オレンジ色の太陽が湖面に反射して、波がきらきらと眩く照り映えている。
まるで観光地で売られている絵葉書のようだ。
あまりに美しすぎて、どこか現実離れして見える。
飽きずにじっと眺めていると、物悲しいような切ないような気にさえなってくる。
湖畔から突き出した桟橋の先端に立って、俺はその夕陽を眺めていた。
だがこの世のものとは思えないほど美しい光景を目にすると、人は時として非常に不安定な心持ちになるらしい。
何か大切なことを忘れてしまって、もう少しで思い出せそうなのにどうしても思い出せない。
ふとそんなもどかしさに囚われ、俺は俄かに苛立ちを覚えた。
オレンジ色の太陽が、その苛立たしさに拍車を掛ける。
くそっ、何なんだよ。
舌打ちと同時に、バシッと何かが爆ぜるような音がして桟橋が小さく揺れた。
誰かいるのかと振り返った視線の先に、ひとりの若い女性が立っていた。
長い黒髪をひとつに束ね、喪服のような黒いワンピースを着てまっすぐにこちらを見ている。

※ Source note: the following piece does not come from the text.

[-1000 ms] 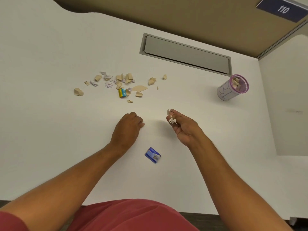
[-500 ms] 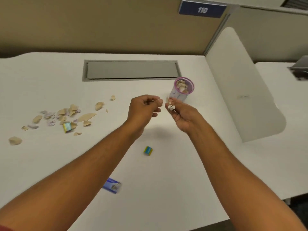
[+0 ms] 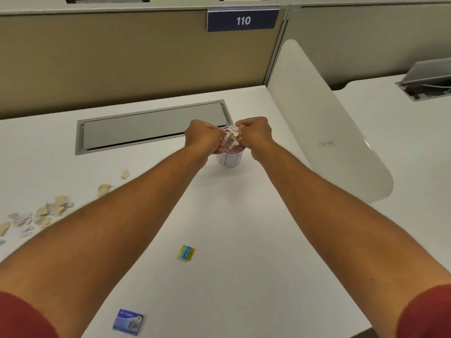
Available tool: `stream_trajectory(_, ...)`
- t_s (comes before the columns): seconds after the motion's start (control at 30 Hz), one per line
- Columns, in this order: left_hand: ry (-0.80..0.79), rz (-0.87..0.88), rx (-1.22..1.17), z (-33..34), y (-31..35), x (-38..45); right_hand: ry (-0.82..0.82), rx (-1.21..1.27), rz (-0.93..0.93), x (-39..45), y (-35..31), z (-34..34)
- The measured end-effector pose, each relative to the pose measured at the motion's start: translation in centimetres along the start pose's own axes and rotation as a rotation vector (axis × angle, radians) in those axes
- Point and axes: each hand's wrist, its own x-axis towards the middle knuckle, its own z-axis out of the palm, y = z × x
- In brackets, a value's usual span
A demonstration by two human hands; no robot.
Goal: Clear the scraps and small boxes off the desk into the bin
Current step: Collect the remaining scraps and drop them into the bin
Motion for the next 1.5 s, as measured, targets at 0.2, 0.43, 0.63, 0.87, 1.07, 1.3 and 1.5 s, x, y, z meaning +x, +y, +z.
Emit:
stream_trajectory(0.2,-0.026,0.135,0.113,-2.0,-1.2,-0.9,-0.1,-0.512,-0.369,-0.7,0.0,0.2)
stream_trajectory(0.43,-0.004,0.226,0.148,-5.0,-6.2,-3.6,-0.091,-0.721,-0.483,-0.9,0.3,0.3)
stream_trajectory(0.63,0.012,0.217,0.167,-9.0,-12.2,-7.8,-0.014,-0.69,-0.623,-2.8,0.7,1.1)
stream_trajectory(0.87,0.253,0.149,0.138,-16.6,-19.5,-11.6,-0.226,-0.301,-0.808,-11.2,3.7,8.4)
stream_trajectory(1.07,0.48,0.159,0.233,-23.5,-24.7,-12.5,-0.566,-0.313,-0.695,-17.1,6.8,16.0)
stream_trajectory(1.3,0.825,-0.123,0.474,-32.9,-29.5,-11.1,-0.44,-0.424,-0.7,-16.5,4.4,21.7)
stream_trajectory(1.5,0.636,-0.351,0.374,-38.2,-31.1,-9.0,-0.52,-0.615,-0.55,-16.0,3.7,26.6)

いつからいたんだろうと不思議に思っていると、彼女がこちらに訝しげな視線を投げかけてきた。
「あ、えーと、コンニチハ。じゃなくて、きれいな夕焼けですね!」
初対面の人は苦手だけど、目が合っておきながら無視するのも失礼な話だ。
しかも相手は結構俺好みの、つぶらな瞳とぶっくりした唇がかわいい小柄な女性。